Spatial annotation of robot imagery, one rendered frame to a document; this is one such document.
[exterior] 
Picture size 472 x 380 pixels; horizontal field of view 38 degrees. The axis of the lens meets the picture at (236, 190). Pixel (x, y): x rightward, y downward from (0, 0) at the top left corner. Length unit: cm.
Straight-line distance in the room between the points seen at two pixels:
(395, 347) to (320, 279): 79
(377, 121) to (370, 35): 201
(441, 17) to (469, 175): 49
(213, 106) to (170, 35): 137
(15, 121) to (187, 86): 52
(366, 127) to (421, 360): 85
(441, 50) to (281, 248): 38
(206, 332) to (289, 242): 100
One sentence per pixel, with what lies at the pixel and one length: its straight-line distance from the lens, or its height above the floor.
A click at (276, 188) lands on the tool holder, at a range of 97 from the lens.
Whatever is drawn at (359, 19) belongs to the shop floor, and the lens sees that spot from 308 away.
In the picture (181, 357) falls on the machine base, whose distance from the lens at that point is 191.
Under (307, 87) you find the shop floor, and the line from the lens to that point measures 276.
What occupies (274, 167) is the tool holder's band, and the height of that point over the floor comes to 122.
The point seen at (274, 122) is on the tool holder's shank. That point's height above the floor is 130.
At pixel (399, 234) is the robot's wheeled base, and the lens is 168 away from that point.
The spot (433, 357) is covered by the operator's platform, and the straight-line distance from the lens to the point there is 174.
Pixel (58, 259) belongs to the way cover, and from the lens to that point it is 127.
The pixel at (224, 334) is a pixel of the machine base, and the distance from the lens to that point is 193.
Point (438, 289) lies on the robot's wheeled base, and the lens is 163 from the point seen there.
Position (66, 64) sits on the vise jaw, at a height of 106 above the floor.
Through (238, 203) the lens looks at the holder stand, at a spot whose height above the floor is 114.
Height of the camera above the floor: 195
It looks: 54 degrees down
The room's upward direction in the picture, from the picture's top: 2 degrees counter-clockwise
_ _ _ _ _
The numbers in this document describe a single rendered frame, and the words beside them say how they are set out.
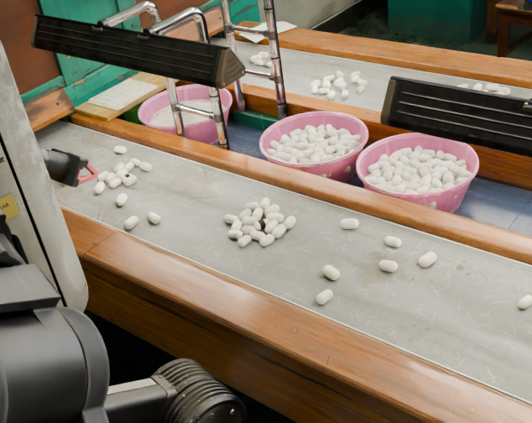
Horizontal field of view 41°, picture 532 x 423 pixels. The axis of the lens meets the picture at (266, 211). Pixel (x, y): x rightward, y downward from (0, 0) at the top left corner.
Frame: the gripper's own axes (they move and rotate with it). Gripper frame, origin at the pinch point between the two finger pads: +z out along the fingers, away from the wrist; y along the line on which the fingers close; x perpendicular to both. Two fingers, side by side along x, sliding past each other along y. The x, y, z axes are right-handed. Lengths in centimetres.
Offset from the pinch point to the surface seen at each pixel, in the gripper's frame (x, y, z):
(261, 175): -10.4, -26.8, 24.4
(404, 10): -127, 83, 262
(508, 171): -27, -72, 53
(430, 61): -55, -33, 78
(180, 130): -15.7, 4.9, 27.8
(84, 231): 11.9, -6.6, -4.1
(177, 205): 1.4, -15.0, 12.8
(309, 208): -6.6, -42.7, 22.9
_ _ _ _ _
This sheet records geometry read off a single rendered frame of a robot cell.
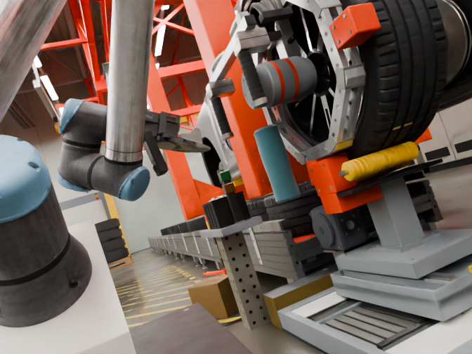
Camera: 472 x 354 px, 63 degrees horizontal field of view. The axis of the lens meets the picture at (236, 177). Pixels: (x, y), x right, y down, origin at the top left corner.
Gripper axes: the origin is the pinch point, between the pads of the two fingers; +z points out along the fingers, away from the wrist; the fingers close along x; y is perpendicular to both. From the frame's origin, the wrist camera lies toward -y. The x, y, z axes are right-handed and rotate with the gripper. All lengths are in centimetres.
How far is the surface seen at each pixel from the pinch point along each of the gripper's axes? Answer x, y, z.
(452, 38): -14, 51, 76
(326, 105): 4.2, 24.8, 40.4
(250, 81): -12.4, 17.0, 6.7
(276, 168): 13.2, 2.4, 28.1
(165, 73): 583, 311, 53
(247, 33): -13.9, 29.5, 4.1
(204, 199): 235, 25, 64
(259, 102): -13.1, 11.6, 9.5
_ _ _ _ _
ASSIGNMENT:
The lines above from the one containing "(213, 106) to (170, 35): 137" through the one containing "The room's upward" are to be set down exactly, and no others.

RESPONSE TO THE EXERCISE:
(213, 106) to (170, 35): 137
(15, 121) to (187, 86): 52
(366, 127) to (421, 360): 85
(441, 50) to (281, 248): 38
(206, 332) to (289, 242): 100
One sentence per pixel, with what lies at the pixel and one length: its straight-line distance from the lens, or its height above the floor.
A click at (276, 188) lands on the tool holder, at a range of 97 from the lens.
Whatever is drawn at (359, 19) belongs to the shop floor, and the lens sees that spot from 308 away.
In the picture (181, 357) falls on the machine base, whose distance from the lens at that point is 191.
Under (307, 87) you find the shop floor, and the line from the lens to that point measures 276.
What occupies (274, 167) is the tool holder's band, and the height of that point over the floor comes to 122.
The point seen at (274, 122) is on the tool holder's shank. That point's height above the floor is 130.
At pixel (399, 234) is the robot's wheeled base, and the lens is 168 away from that point.
The spot (433, 357) is covered by the operator's platform, and the straight-line distance from the lens to the point there is 174.
Pixel (58, 259) belongs to the way cover, and from the lens to that point it is 127.
The pixel at (224, 334) is a pixel of the machine base, and the distance from the lens to that point is 193.
Point (438, 289) lies on the robot's wheeled base, and the lens is 163 from the point seen there.
Position (66, 64) sits on the vise jaw, at a height of 106 above the floor.
Through (238, 203) the lens looks at the holder stand, at a spot whose height above the floor is 114.
Height of the camera above the floor: 195
It looks: 54 degrees down
The room's upward direction in the picture, from the picture's top: 2 degrees counter-clockwise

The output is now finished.